• TASK PROMPT: Consider the listing below. Extract exactly the lines from the line containing "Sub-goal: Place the" to the line containing "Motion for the", both included.

• EXERCISE DATA:
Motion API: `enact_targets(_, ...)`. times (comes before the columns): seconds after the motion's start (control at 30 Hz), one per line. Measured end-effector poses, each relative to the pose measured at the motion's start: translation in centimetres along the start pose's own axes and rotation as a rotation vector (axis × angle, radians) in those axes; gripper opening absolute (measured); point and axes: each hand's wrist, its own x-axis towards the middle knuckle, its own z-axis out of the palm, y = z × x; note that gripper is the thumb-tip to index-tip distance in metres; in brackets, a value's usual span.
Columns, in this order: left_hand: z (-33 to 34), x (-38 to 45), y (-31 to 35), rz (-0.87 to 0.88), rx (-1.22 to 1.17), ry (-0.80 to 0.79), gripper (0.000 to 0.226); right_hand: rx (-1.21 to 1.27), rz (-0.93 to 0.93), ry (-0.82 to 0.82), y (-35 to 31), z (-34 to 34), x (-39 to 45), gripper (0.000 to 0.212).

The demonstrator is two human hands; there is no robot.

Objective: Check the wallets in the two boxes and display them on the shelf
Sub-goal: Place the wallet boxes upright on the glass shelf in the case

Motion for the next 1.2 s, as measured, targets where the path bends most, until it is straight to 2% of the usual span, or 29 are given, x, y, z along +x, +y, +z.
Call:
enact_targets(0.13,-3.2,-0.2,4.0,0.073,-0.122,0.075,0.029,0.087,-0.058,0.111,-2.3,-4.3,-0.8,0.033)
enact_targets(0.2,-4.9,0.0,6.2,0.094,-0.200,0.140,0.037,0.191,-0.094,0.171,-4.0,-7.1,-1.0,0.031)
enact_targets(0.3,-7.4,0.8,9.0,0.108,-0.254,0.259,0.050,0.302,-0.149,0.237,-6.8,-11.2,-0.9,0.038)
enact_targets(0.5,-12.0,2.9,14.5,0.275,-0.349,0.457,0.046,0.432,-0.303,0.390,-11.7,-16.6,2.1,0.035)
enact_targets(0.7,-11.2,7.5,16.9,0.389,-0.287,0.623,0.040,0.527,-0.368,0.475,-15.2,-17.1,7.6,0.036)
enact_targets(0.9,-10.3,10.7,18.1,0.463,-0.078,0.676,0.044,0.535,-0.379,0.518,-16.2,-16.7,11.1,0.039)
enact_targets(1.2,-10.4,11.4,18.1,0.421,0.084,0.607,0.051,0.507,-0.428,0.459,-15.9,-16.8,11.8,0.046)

• SOLUTION TO THE PROBLEM:
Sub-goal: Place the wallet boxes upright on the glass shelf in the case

Motion for the next 1.2 s, as measured, targets where the path bends most, until it is straight to 2% of the usual span, or 29 are given, x, y, z along +x, +y, +z.

What came before is the complete response.